Um dia de Kung Fu
O meu primeiro dia na comitiva começou do outro lado da Flórida, 2 da manhã, quando decidi chamar o Uber de casa para o ponto de ônibus de viagem. Estava virada desde as 3 da manhã do dia anterior, mais preocupada que de fato ocupada com trabalhos que precisava entregar para a faculdade. Me questionava: será que devo ir? Estou cansada e não acredito que minha presença trará qualquer vantagem para a família kung fu. Logo cheguei à conclusão que jamais saberia a resposta se não fosse.

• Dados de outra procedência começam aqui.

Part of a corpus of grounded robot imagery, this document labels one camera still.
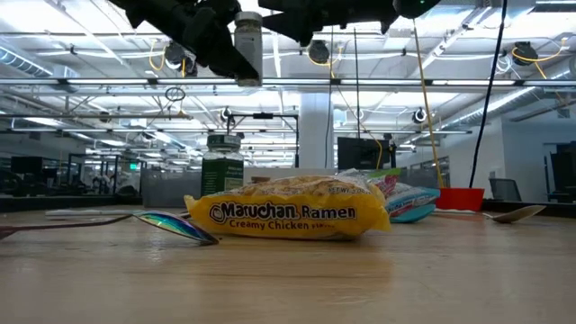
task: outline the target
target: green jar label
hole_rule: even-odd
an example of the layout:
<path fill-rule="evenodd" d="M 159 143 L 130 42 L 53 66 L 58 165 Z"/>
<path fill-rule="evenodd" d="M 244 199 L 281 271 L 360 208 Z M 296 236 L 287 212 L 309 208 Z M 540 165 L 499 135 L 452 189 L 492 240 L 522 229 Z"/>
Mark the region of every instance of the green jar label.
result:
<path fill-rule="evenodd" d="M 244 162 L 227 158 L 202 161 L 201 195 L 216 194 L 244 185 Z"/>

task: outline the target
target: desk
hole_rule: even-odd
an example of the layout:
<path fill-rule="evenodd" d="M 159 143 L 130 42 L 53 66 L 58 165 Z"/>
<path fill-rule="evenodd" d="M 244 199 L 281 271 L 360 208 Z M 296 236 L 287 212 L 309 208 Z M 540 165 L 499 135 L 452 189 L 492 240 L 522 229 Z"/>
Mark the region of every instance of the desk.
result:
<path fill-rule="evenodd" d="M 134 207 L 114 206 L 114 209 Z M 41 212 L 2 217 L 39 222 Z M 0 319 L 23 323 L 573 323 L 576 220 L 432 216 L 357 242 L 223 237 L 138 220 L 0 241 Z"/>

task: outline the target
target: glass jar
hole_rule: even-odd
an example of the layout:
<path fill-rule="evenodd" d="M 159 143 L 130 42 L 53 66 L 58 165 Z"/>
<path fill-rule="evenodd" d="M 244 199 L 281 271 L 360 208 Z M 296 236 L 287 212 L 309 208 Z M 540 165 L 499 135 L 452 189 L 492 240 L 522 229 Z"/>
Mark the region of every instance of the glass jar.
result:
<path fill-rule="evenodd" d="M 258 79 L 238 79 L 239 86 L 262 85 L 262 16 L 260 13 L 240 12 L 234 18 L 234 47 L 258 72 Z"/>
<path fill-rule="evenodd" d="M 209 135 L 208 152 L 202 157 L 201 195 L 216 194 L 244 184 L 244 156 L 240 138 L 232 135 Z"/>

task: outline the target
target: office chair
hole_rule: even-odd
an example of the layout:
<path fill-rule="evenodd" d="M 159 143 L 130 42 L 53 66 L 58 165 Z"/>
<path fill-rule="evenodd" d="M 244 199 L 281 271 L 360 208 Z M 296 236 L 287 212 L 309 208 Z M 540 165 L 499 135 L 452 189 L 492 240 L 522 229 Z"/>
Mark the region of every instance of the office chair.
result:
<path fill-rule="evenodd" d="M 516 181 L 512 179 L 490 179 L 492 196 L 505 202 L 522 202 Z"/>

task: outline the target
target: white pillar
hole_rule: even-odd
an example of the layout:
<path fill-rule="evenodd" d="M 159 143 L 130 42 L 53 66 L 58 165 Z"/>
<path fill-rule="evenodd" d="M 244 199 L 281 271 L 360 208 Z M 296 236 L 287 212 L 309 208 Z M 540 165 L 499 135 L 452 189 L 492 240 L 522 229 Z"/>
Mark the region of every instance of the white pillar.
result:
<path fill-rule="evenodd" d="M 332 109 L 329 94 L 301 94 L 300 167 L 334 168 Z"/>

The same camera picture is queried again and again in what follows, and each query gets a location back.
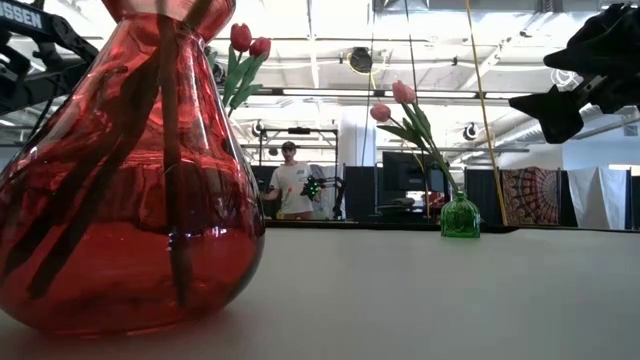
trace table surface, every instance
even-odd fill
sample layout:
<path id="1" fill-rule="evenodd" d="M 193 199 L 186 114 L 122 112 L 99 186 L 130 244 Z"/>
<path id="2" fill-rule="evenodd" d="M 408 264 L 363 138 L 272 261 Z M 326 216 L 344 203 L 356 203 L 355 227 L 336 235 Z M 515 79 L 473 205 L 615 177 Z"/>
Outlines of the table surface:
<path id="1" fill-rule="evenodd" d="M 269 229 L 223 312 L 139 337 L 47 339 L 0 315 L 2 360 L 636 359 L 640 235 Z"/>

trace man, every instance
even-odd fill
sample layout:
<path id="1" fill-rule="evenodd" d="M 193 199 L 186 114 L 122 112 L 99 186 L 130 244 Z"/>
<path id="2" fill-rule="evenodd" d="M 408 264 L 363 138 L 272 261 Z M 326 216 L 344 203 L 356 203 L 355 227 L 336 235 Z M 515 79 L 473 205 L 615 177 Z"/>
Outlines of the man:
<path id="1" fill-rule="evenodd" d="M 313 204 L 308 196 L 300 195 L 307 178 L 312 174 L 311 167 L 294 159 L 296 145 L 291 141 L 282 144 L 282 156 L 284 165 L 273 172 L 270 192 L 263 194 L 262 198 L 275 200 L 282 194 L 281 210 L 285 220 L 311 220 Z"/>

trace green glass vase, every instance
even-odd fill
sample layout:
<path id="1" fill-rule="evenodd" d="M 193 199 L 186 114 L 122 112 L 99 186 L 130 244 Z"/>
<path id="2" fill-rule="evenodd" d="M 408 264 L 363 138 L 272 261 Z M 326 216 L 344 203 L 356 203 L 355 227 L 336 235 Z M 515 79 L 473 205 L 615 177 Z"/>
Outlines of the green glass vase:
<path id="1" fill-rule="evenodd" d="M 480 211 L 467 199 L 467 195 L 458 191 L 452 201 L 442 207 L 440 216 L 441 234 L 454 238 L 480 237 Z"/>

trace colorful tapestry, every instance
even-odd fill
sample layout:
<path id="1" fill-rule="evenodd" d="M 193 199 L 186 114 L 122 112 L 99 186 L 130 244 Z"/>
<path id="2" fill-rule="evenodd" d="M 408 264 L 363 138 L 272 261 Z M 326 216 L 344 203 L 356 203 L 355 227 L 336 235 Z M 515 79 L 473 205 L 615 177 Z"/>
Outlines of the colorful tapestry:
<path id="1" fill-rule="evenodd" d="M 501 172 L 509 225 L 558 224 L 558 171 L 529 167 Z"/>

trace baseball cap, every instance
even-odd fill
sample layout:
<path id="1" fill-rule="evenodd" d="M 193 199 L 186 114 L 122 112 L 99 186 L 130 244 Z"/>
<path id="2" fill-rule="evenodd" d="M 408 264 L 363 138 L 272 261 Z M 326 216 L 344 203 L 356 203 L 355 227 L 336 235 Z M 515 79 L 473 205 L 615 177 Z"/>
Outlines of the baseball cap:
<path id="1" fill-rule="evenodd" d="M 296 149 L 296 144 L 293 143 L 293 141 L 287 141 L 284 144 L 282 144 L 282 150 L 295 150 Z"/>

Chegando ao ponto de ônibus me vi em uma situação que muito temo: sozinha, à noite e cercada por homens desconhecidos. Saí do Uber tensa, o cansaço esquecido agora que eu me encontrava em um cenário desconfortável. Lembrei-me, porém, que, apesar da distância, eu não de fato estava só: a pouco mais de 300 km, meu Si Fu, Si Mo e irmãos kung fu me esperavam. Enviei uma mensagem para meu Si Hing Thiago Silva com minha localização. Apesar da minha situação continuar exatamente a mesma, o conforto de saber que sabiam onde eu estava me trouxe calma. A mudança foi de ponto de vista e pude assim melhorar minha atenção diminuindo minha tensão.
Cheguei no condado de Sarasota despreparada. A falta de conexão com a comitiva era gritante: não sabia onde o Si Fu estava ou para onde eu deveria ir. Fui então à casa do Si Fu, a sede de nosso clã, e de lá fui buscada pelos meus irmãos kung fu Thiago Silva e Carlos Antunes para que por fim pudesse estar com a comitiva.
Juntos buscamos o Si Fu no cabeleireiro, seguindo para o café da manhã surpresa de seu aniversário. A maneira que Si Fu e Si Mo abrem a casa para nós, membros vitalícios da família, é sempre emocionante: somos convidados a sua mesa farta com todo o carinho e zelo. Dona Vera, nossa Si Taai, estava presente, o que sempre me traz alegria.
Após o café, fomos até um píer para uma prática rápida. Por atualmente não ter acesso aos meus irmãos, todo instante de prática me é mais valioso que o normal, já que são raros. É na prática que checo meu estado pessoal, como se encontra minha capacidade de conexão humana, até mesmo minha sanidade física. Para minha surpresa, dentro da minha análise pessoal, eu estava bem melhor do que esperava estar. Fui advertida pelo Si Fu sobre minha atitude em relação a minha atual condição de vida (sozinha, em um país estrangeiro) e como esta afetava meu ponto de vista.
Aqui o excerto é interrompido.